- Data block:
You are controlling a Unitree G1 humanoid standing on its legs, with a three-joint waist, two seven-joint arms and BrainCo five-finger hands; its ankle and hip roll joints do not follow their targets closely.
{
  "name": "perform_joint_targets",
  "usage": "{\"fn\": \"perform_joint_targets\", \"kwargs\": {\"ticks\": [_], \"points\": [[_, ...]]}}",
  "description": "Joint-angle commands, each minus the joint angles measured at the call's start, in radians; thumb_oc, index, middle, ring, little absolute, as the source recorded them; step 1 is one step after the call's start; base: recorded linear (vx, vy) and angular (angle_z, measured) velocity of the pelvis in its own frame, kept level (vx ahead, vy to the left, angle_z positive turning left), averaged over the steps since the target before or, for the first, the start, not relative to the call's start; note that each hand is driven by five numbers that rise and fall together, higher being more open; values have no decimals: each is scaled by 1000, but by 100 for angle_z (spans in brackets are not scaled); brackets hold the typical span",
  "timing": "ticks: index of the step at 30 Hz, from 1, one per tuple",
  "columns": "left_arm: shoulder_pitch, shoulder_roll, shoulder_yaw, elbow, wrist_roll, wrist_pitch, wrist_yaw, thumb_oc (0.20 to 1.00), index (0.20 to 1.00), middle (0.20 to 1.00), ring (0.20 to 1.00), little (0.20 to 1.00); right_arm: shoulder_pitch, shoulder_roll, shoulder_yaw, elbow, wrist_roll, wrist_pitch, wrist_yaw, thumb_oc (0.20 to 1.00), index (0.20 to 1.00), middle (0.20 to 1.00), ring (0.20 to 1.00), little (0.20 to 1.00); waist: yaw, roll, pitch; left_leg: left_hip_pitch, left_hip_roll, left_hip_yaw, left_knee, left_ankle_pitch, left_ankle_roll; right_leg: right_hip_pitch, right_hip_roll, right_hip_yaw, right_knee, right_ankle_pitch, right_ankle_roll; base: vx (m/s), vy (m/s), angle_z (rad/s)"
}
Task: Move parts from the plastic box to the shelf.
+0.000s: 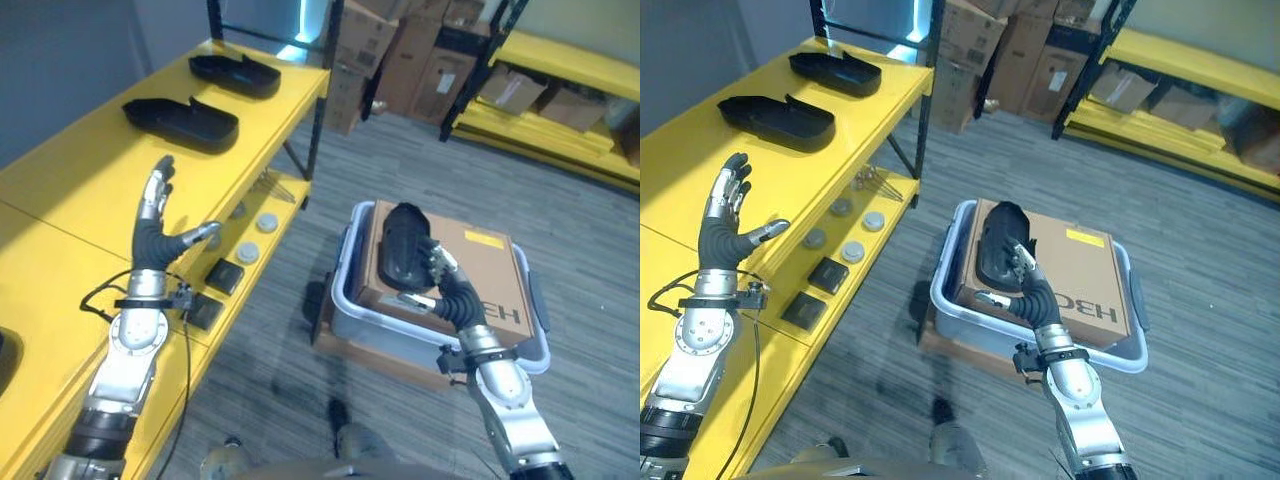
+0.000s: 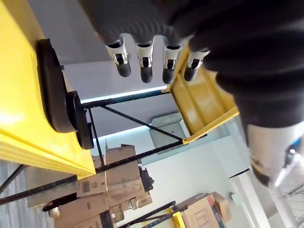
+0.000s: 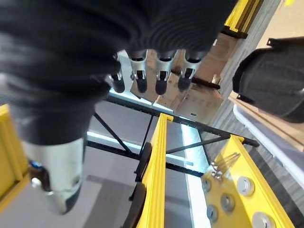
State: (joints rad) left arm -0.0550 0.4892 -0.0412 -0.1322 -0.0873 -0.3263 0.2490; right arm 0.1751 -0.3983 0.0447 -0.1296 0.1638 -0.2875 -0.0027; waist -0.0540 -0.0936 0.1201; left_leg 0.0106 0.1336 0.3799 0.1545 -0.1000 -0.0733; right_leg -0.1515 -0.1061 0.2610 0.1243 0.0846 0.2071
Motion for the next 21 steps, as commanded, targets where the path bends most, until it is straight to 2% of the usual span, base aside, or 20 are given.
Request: {"fn": "perform_joint_targets", "kwargs": {"ticks": [1, 4, 7, 8, 9, 10, 11, 12, 13, 14, 16, 17, 20, 21], "points": [[-47, 8, -10, 2, -21, -36, -13, 1000, 1000, 1000, 1000, 1000, 7, -44, -75, -36, -48, -38, -45, 1000, 1000, 1000, 1000, 1000, -11, 20, -46, 112, -17, 18, -41, -112, 5, -43, 63, -14, 30, -110, 55, 115, -276, -75], [-26, -9, -1, 2, -23, -34, -20, 1000, 1000, 1000, 1000, 1000, 43, -70, -90, -46, -88, -37, -40, 1000, 1000, 1000, 1000, 1000, -27, 36, -60, 136, 20, 38, -45, -110, -10, -47, 89, -26, 60, -162, 50, 95, -209, -45], [-11, -25, 3, 4, -32, -29, -44, 1000, 1000, 1000, 1000, 1000, 67, -98, -92, -56, -100, -42, -20, 1000, 1000, 1000, 1000, 1000, -36, 58, -57, 134, 54, 42, -2, -106, -12, -39, 124, -41, 90, -203, 20, 90, -216, -20], [-7, -31, 1, 10, -34, -28, -50, 1000, 1000, 1000, 1000, 1000, 76, -120, -100, -53, -120, -40, -21, 1000, 1000, 1000, 1000, 1000, -32, 67, -45, 113, 75, 25, 42, -66, -17, -29, 146, -41, 99, -218, 5, 39, -202, -8], [-8, -33, 1, 11, -34, -28, -50, 1000, 1000, 1000, 1000, 1000, 76, -121, -100, -53, -120, -40, -21, 1000, 1000, 1000, 1000, 1000, -33, 70, -45, 109, 79, 22, 48, -69, -19, -30, 148, -44, 101, -218, 3, -13, -188, -4], [-12, -39, -7, 16, -37, -24, -48, 1000, 1000, 1000, 1000, 1000, 80, -128, -110, -51, -131, -38, -31, 1000, 1000, 1000, 1000, 1000, -26, 71, -30, 75, 86, 1, 85, -37, -23, -22, 154, -46, 103, -227, -7, -51, -109, -1], [-18, -44, -14, 21, -41, -25, -49, 1000, 1000, 1000, 1000, 1000, 80, -132, -120, -46, -139, -39, -45, 1000, 1000, 1000, 1000, 1000, -28, 74, -26, 52, 86, -13, 93, -35, -22, -22, 154, -57, 105, -236, -15, -100, -145, -1], [-24, -52, -26, 23, -57, -24, -53, 1000, 1000, 1000, 1000, 1000, 73, -139, -130, -33, -153, -37, -68, 1000, 1000, 1000, 1000, 1000, -30, 75, -18, 16, 68, -31, 91, -45, -14, -29, 150, -68, 107, -235, -25, -85, -79, 1], [-27, -54, -37, 23, -65, -24, -55, 1000, 1000, 1000, 1000, 1000, 57, -148, -125, -11, -161, -32, -78, 1000, 1000, 1000, 1000, 1000, -24, 78, -8, 6, 40, -59, 80, -77, -8, -34, 151, -68, 111, -238, -24, -79, -40, 26], [-28, -53, -36, 24, -65, -24, -54, 1000, 1000, 1000, 1000, 1000, 54, -148, -124, -9, -161, -33, -79, 1000, 1000, 1000, 1000, 1000, -24, 76, -10, 1, 38, -59, 78, -71, -7, -38, 150, -67, 109, -233, -25, -52, 18, 40], [-33, -52, -65, 15, -75, -29, -71, 1000, 1000, 1000, 1000, 1000, -5, -173, -92, 28, -197, -26, -96, 1000, 1000, 1000, 1000, 1000, -3, 81, 2, -24, -15, -132, 47, -109, 4, -48, 162, -50, 99, -224, -22, -52, 32, 26], [-42, -48, -74, 19, -65, -30, -79, 1000, 1000, 1000, 1000, 1000, -24, -175, -90, 39, -221, -21, -109, 1000, 1000, 1000, 1000, 1000, 13, 70, 12, -62, -22, -167, 57, -94, 0, -51, 163, -41, 86, -208, -21, -28, 5, -13], [-47, -39, -84, 19, -59, -35, -81, 1000, 1000, 1000, 1000, 1000, -32, -173, -81, 52, -230, -20, -113, 1000, 1000, 1000, 1000, 1000, 14, 63, 8, -69, -19, -171, 42, -95, 0, -54, 165, -41, 74, -201, -15, -11, -13, -45], [-64, -13, -117, 16, -58, -36, -80, 1000, 1000, 1000, 1000, 1000, -109, -148, -47, 122, -220, -9, -166, 1000, 1000, 1000, 1000, 1000, 31, 43, 18, -92, -13, -154, 22, -86, 2, -73, 176, -30, 50, -173, -2, -22, -6, -50]]}}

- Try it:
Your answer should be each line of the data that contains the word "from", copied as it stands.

- Solved exercise:
  "timing": "ticks: index of the step at 30 Hz, from 1, one per tuple",
Task: Move parts from the plastic box to the shelf.

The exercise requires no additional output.